Accordingly, he says he divided most of him time between his studies and his trumpet.
In his four years, Golan completed both a bachelor’s and a master’s degree in European Renaissance Studies—writing his thesis in his junior year on the development of confraternities out of secular, guild-based fraternities and then moving onto a Knox Fellowship at Oxford.
He says that Harvard was at the “cutting edge” of scholarship on that time period, lessening the formal break between the Middle Ages and the Renasissance.
“New movements have a lot of baggage from the immediate past,” Golan says. “And that also helps in negotiation in New York cultural circles.”
But Golan also ventured outside Harvard’s libraries and practice rooms to explore other interests.
He travelled to Italy, the former Yugoslavia, Turkey and the Netherlands as a writer for Let’s Go. He developed the first edition of Let’s Go Italy and after college briefly tested travel writing as a profession.
He says he has always enjoyed developing several interests at once, a freedom he said he had more in his first year than in his later ones. And it is a freedom he has tried to maintain throughout his life.
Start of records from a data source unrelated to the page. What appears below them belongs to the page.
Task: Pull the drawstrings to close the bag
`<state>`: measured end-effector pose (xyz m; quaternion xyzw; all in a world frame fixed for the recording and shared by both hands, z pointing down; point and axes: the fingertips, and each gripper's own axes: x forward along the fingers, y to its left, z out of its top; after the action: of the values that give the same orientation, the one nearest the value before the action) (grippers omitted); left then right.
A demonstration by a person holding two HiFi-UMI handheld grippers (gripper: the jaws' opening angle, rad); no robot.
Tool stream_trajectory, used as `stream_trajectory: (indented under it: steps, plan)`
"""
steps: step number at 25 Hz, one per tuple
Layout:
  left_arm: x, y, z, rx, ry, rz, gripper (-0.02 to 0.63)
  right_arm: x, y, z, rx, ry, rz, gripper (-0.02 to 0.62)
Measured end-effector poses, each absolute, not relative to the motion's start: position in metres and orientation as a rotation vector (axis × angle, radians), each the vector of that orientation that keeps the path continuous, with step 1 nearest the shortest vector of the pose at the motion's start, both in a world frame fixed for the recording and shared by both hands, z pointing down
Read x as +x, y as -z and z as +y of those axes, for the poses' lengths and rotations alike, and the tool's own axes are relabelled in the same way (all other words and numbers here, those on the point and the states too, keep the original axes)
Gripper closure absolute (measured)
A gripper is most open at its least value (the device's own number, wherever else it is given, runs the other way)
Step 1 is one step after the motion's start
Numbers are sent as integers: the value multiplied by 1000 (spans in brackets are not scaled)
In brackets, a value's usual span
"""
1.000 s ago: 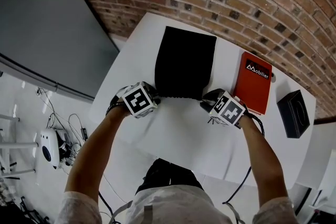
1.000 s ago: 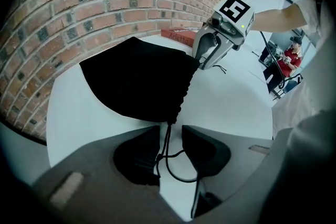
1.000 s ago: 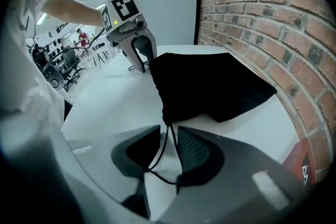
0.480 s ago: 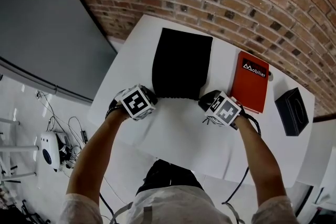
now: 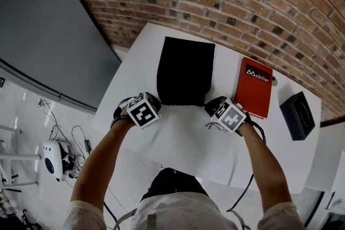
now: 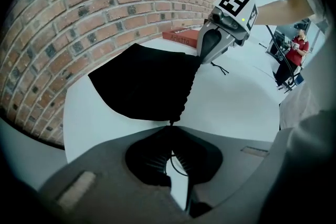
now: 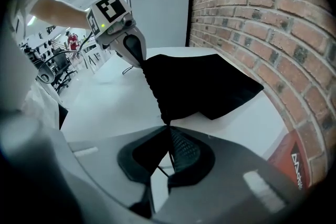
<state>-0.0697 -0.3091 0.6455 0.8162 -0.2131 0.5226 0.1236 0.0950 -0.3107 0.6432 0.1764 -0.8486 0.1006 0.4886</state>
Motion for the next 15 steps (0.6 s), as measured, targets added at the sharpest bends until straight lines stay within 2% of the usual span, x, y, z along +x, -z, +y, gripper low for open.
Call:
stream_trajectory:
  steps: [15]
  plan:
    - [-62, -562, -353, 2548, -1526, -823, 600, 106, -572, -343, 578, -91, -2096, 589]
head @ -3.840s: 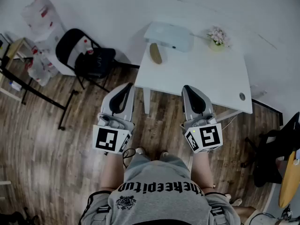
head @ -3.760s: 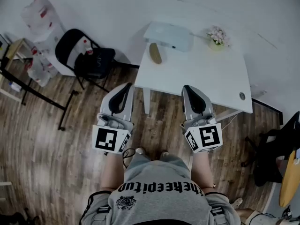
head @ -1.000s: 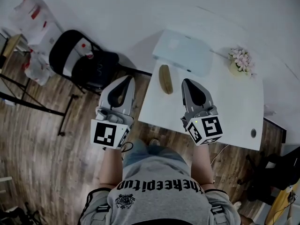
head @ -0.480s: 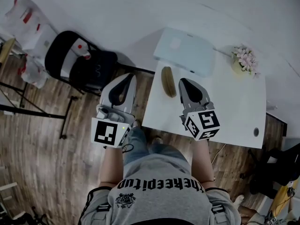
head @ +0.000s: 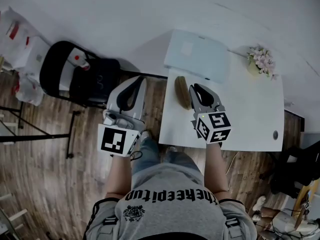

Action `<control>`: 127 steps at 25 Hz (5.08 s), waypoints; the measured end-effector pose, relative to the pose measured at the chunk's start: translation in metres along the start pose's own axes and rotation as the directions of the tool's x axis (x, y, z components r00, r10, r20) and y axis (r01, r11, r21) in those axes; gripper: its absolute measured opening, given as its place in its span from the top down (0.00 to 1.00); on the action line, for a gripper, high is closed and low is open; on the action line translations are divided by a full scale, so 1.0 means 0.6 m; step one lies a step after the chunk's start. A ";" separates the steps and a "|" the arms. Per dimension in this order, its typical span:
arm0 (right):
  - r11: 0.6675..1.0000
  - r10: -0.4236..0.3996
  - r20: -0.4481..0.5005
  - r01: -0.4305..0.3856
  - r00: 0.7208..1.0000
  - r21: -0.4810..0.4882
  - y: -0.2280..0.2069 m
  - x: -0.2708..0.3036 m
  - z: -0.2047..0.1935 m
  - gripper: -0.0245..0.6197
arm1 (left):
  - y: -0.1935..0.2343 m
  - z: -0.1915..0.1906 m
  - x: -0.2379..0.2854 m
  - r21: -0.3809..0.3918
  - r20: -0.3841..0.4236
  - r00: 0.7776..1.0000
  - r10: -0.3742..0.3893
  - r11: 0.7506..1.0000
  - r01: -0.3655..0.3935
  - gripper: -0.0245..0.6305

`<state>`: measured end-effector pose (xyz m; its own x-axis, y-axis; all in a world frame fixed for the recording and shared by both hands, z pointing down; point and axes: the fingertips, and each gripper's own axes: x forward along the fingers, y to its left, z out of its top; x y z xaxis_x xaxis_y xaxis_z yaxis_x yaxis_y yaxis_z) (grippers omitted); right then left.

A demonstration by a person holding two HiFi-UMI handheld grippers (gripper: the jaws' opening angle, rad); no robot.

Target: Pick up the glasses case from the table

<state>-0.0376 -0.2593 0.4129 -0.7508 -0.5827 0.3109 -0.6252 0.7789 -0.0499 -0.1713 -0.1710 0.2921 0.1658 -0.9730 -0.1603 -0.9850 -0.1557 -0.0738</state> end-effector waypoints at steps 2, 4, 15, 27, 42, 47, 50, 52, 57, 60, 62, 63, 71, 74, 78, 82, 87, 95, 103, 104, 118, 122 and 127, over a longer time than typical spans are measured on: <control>1.000 -0.018 -0.027 0.018 0.999 0.004 -0.003 0.015 -0.011 0.86 | 0.013 -0.005 0.011 -0.009 -0.003 1.000 -0.018 1.000 0.018 0.93; 0.999 -0.034 -0.055 0.034 0.998 0.006 -0.005 0.030 -0.024 0.84 | 0.025 -0.011 0.020 -0.016 -0.005 0.999 -0.036 0.999 0.036 0.93; 0.995 -0.096 -0.198 0.100 0.976 0.013 -0.018 0.083 -0.100 0.78 | 0.067 -0.044 0.064 -0.056 -0.017 0.992 -0.122 0.991 0.120 0.93; 0.988 -0.142 -0.343 0.154 0.929 0.007 -0.033 0.120 -0.172 0.66 | 0.093 -0.081 0.114 -0.113 -0.022 0.979 -0.204 0.973 0.200 0.93; 0.985 -0.158 -0.475 0.171 0.866 -0.017 -0.030 0.155 -0.234 0.54 | 0.116 -0.124 0.166 -0.152 -0.044 0.954 -0.295 0.946 0.285 0.93; 0.984 -0.165 -0.511 0.175 0.844 -0.028 -0.030 0.159 -0.253 0.54 | 0.120 -0.141 0.174 -0.149 -0.069 0.945 -0.320 0.940 0.308 0.93; 0.984 -0.169 -0.517 0.177 0.839 -0.034 -0.030 0.163 -0.256 0.54 | 0.123 -0.147 0.177 -0.155 -0.073 0.943 -0.326 0.937 0.312 0.93; 0.984 -0.167 -0.520 0.175 0.838 -0.034 -0.033 0.164 -0.257 0.54 | 0.124 -0.150 0.180 -0.159 -0.072 0.942 -0.327 0.936 0.313 0.93; 0.985 -0.164 -0.512 0.168 0.843 -0.039 -0.035 0.164 -0.256 0.55 | 0.120 -0.152 0.182 -0.154 -0.075 0.940 -0.334 0.935 0.320 0.93; 0.980 -0.165 -0.486 0.197 0.858 0.017 -0.039 0.159 -0.251 0.56 | 0.117 -0.148 0.184 -0.155 -0.067 0.939 -0.336 0.934 0.323 0.93; 0.976 -0.168 -0.452 0.212 0.876 0.048 -0.042 0.153 -0.243 0.56 | 0.113 -0.146 0.184 -0.156 -0.062 0.939 -0.337 0.933 0.325 0.93; 0.975 -0.174 -0.434 0.217 0.884 0.051 -0.042 0.150 -0.237 0.56 | 0.111 -0.144 0.184 -0.155 -0.060 0.939 -0.339 0.932 0.327 0.93; 0.965 -0.226 -0.272 0.254 0.935 0.071 -0.048 0.106 -0.167 0.56 | 0.067 -0.122 0.177 -0.137 -0.041 0.931 -0.362 0.925 0.354 0.93; 0.961 -0.243 -0.219 0.266 0.945 0.080 -0.049 0.084 -0.141 0.56 | 0.049 -0.113 0.171 -0.127 -0.047 0.929 -0.368 0.924 0.359 0.93; 0.955 -0.260 -0.139 0.276 0.956 0.111 -0.052 0.053 -0.109 0.56 | 0.024 -0.098 0.162 -0.112 -0.039 0.925 -0.377 0.922 0.371 0.93; 0.949 -0.264 -0.070 0.272 0.962 0.159 -0.054 0.020 -0.082 0.56 | 0.000 -0.083 0.153 -0.105 -0.029 0.925 -0.379 0.921 0.374 0.93; 0.950 -0.274 -0.007 0.271 0.962 0.157 -0.049 -0.022 -0.050 0.56 | -0.028 -0.061 0.137 -0.102 0.000 0.924 -0.382 0.919 0.380 0.93; 0.950 -0.289 0.098 0.273 0.952 0.151 -0.039 -0.082 0.002 0.56 | -0.065 -0.035 0.114 -0.081 0.012 0.920 -0.393 0.916 0.392 0.93; 0.950 -0.303 0.159 0.284 0.940 0.129 -0.035 -0.143 0.027 0.56 | -0.110 -0.011 0.090 -0.068 0.033 0.915 -0.402 0.913 0.403 0.93; 0.950 -0.303 0.166 0.285 0.938 0.127 -0.034 -0.150 0.029 0.56 | -0.115 -0.008 0.087 -0.067 0.038 0.915 -0.402 0.913 0.403 0.93; 0.950 -0.313 0.255 0.299 0.915 0.091 -0.023 -0.230 0.062 0.56 | -0.169 0.023 0.055 -0.048 0.072 0.911 -0.406 0.911 0.410 0.93; 0.949 -0.316 0.275 0.303 0.908 0.089 -0.020 -0.253 0.067 0.56 | -0.185 0.027 0.046 -0.038 0.065 0.909 -0.412 0.909 0.415 0.93; 0.946 -0.323 0.301 0.310 0.897 0.091 -0.018 -0.281 0.074 0.56 | -0.202 0.030 0.035 -0.030 0.056 0.907 -0.417 0.908 0.419 0.93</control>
<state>0.0862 -0.1796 0.3191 -0.5357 -0.8443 0.0090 -0.8440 0.5351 -0.0367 -0.0473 -0.1694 0.2801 0.5634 -0.8084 -0.1703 -0.8261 -0.5538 -0.1042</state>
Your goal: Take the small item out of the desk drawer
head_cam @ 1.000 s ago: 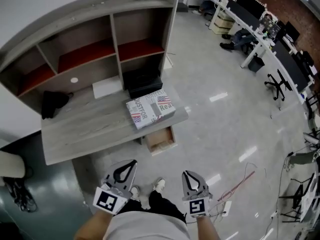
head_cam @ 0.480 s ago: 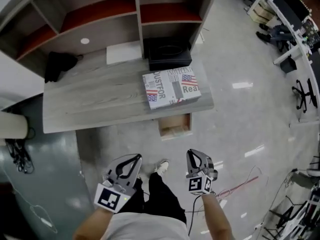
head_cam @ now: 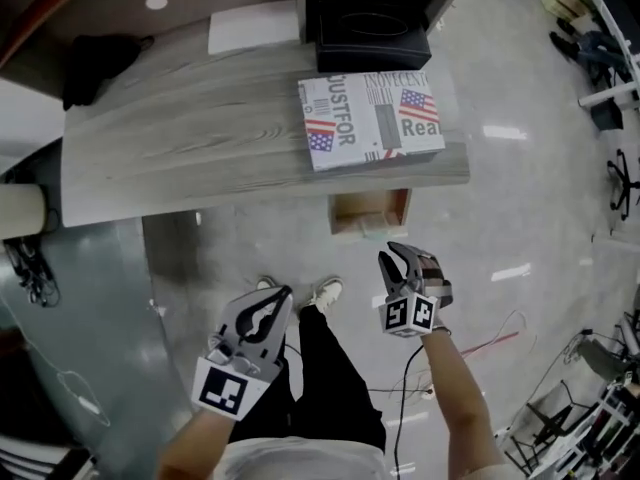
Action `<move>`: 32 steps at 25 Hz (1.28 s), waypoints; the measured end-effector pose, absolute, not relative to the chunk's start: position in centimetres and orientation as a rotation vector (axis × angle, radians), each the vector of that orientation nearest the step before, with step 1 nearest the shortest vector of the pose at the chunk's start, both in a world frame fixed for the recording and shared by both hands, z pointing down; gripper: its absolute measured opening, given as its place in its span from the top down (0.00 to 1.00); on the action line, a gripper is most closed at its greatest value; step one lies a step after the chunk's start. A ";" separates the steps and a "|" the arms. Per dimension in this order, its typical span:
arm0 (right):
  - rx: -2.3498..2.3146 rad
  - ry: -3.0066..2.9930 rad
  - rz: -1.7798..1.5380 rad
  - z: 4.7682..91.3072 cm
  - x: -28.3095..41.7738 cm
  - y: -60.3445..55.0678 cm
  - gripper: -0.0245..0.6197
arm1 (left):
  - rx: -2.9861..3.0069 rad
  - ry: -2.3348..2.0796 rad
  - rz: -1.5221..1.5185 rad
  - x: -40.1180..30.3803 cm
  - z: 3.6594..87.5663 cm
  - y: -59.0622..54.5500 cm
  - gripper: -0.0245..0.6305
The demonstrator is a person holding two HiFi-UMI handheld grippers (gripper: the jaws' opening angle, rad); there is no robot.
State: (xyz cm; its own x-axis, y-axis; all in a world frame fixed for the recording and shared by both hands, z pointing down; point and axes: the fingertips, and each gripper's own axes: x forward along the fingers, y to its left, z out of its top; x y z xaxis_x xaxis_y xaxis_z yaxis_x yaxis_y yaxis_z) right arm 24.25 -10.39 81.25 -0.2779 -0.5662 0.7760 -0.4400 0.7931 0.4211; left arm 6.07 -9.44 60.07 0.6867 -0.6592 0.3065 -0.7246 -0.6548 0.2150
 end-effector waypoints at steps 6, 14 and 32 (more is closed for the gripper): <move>0.599 -1.894 -0.185 84.9 24.0 -10.7 0.74 | 2.523 -1.163 0.285 5.1 62.4 -9.4 0.94; 0.434 -1.838 -0.192 89.3 23.4 -10.9 0.66 | 2.465 -1.203 0.324 3.5 64.1 -8.6 0.94; 0.349 -1.757 -0.174 90.6 23.6 -10.7 0.91 | 2.465 -1.213 0.303 3.2 63.8 -6.8 0.94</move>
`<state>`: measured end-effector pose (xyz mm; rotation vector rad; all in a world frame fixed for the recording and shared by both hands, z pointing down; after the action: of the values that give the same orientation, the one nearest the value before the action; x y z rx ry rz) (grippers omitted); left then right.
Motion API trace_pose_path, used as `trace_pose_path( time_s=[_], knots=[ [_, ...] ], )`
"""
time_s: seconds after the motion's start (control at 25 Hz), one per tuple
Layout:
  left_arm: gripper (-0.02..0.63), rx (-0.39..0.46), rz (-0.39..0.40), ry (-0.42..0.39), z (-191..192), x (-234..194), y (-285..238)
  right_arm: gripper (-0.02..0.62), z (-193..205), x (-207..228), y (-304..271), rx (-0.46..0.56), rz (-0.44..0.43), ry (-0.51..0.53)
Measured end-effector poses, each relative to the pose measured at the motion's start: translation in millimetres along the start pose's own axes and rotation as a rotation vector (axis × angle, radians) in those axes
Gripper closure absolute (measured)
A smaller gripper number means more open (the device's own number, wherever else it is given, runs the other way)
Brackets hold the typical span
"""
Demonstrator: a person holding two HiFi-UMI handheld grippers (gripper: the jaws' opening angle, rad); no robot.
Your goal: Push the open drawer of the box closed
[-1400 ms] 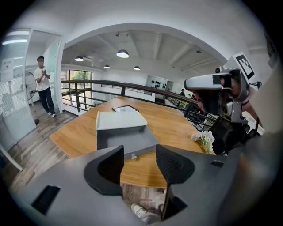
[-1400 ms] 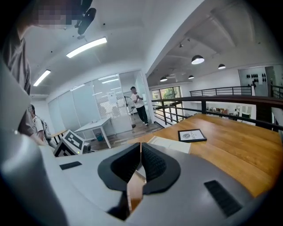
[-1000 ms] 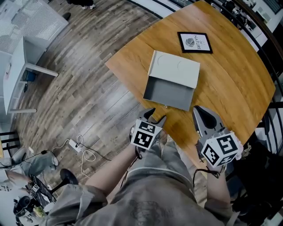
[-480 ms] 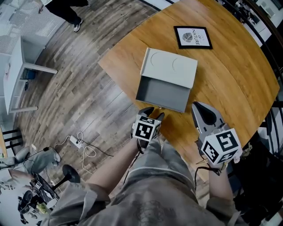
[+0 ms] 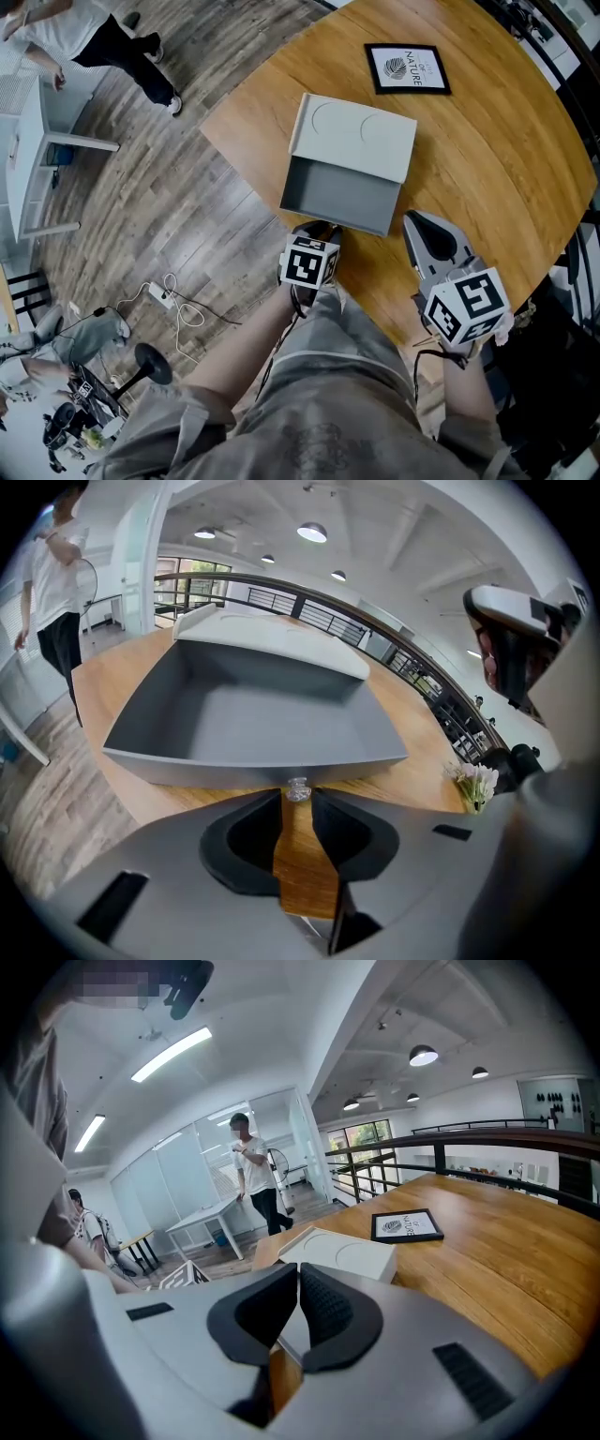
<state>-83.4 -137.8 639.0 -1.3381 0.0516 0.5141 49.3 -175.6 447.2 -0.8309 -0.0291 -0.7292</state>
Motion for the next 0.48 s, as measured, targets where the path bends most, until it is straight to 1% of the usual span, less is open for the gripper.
trace_pose_path(
  time_s=[0.04, 0.12, 0.28, 0.4, 0.48],
  knots=[
    [0.509, 0.003, -0.002, 0.001, -1, 0, 0, 0.56, 0, 0, 0, -0.001, -0.001, -0.002],
    [0.529, 0.005, -0.01, 0.003, -3, 1, 1, 0.56, 1, 1, 0, -0.001, -0.003, -0.004],
    [0.531, 0.005, -0.025, -0.001, -5, 3, 4, 0.56, 3, 4, 3, -0.011, 0.016, -0.001],
    [0.531, 0.036, -0.021, -0.009, -16, 5, 8, 0.56, 2, 8, 7, -0.012, 0.031, -0.007],
    [0.531, 0.042, -0.021, -0.009, -23, 4, 8, 0.56, 2, 12, 8, -0.009, 0.035, -0.014]
  ],
)
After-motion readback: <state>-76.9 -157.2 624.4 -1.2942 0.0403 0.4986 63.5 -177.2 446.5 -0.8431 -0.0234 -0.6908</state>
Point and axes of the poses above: the fingertips, and each gripper's own axes: y backward along the fingers, x to its right, z out of its underside, the point moved 2 cm from there along y, backward along the fingers, and after that the axes turned 13 degrees about -x, right-handed, at the moved point
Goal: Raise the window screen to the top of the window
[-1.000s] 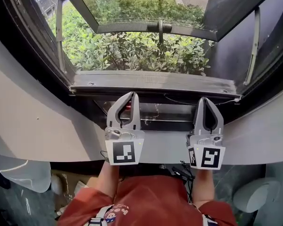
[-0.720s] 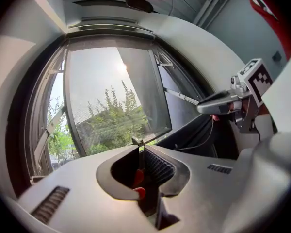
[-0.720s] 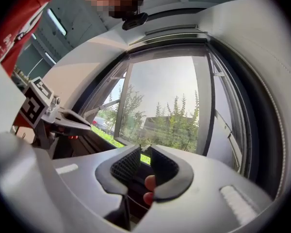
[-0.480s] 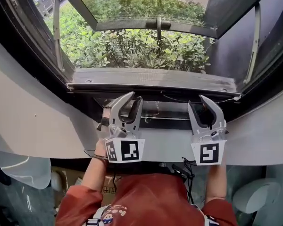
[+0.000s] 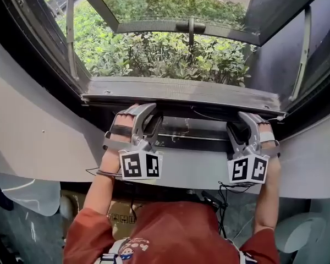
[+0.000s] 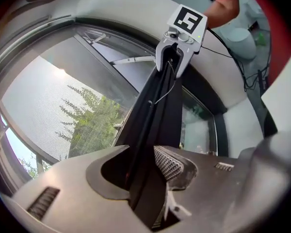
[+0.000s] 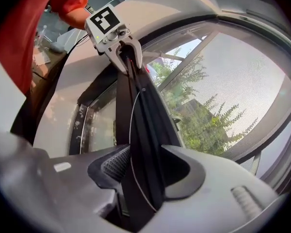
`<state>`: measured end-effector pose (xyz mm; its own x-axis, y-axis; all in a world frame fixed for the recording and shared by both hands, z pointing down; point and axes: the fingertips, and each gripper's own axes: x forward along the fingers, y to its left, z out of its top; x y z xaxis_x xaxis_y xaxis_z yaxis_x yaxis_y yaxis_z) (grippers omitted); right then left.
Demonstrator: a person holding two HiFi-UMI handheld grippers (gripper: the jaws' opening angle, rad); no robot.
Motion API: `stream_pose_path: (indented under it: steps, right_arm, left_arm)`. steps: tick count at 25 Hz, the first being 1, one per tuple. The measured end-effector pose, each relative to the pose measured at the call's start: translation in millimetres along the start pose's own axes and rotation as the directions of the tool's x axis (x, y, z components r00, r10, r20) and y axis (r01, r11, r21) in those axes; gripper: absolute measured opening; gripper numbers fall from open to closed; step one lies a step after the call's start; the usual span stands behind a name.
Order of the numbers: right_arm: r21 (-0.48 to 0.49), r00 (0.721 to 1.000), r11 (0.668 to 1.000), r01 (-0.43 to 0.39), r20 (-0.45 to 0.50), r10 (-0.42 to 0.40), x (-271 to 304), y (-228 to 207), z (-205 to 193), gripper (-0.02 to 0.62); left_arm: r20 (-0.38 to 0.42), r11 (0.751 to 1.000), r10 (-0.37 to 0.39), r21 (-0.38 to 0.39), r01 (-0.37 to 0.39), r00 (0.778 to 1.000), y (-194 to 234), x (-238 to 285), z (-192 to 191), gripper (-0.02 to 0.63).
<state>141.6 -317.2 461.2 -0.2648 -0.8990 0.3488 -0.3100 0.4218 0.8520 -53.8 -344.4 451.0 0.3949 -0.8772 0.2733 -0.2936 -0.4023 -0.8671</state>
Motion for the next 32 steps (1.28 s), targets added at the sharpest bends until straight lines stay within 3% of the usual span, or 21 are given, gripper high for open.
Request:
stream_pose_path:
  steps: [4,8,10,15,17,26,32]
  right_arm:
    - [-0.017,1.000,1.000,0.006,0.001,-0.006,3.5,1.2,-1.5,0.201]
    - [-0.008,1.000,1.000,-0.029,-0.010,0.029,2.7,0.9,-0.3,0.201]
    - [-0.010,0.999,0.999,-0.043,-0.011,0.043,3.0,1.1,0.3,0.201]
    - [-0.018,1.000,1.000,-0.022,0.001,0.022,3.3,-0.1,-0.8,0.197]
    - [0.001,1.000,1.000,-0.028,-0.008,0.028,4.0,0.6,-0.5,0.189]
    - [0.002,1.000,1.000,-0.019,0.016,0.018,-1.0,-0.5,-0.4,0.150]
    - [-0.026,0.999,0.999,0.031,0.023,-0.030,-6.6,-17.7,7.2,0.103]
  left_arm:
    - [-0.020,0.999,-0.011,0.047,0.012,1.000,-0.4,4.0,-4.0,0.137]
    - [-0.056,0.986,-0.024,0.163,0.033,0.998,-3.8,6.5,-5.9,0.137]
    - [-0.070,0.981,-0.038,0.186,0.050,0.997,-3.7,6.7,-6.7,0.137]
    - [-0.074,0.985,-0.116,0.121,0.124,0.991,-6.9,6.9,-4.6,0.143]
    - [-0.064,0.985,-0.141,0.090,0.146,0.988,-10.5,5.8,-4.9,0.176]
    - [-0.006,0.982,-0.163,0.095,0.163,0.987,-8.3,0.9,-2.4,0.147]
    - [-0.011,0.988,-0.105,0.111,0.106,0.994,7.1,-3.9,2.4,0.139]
“I actually loved my first year at Harvard, that sense of freshness and of exploration I thought was great,” he says. “I have tried to structure my life to be more like freshman year. I am always meeting a lot of new people, discussing a lot of new potential.”
His friends also recognize this trait in him, saying that it is well-suited to his profession. Laura H. Pomerantz, Principal of PBS Realty Advisers in New York City who also serves on the board of Carnegie Hall and chairs the Special Events committee, describes him as “analytical and responsible” and a skilled diplomat.
She has known Golan for nearly all of his tenure at Carnegie, meeting him first at a Luciano Pavarotti concert, where she said his love for music and his love for his job were clear.
“When you are dealing with the many different kinds of people that he deals with—from individuals to corporations to governments—it really does take a very strong interpersonal skills as well as a level of professionalism,” she says.
And this year, he is taking his work abroad, moving with his wife and two daughters to Jerusalem, where his wife will complete part of her education as a rabbinical student.
He says he welcomes the change of pace from his New York life, which often keeps him away from home 14 hours a day. And given his previous travelling experiences, including the initially difficult transition from his Boston roots to the artistic and electric center of music he found in New York, Golan says he’s excited for the move.
“I probably have the ability to really fall in love with my current surroundings and to move on without too many regrets,” he says.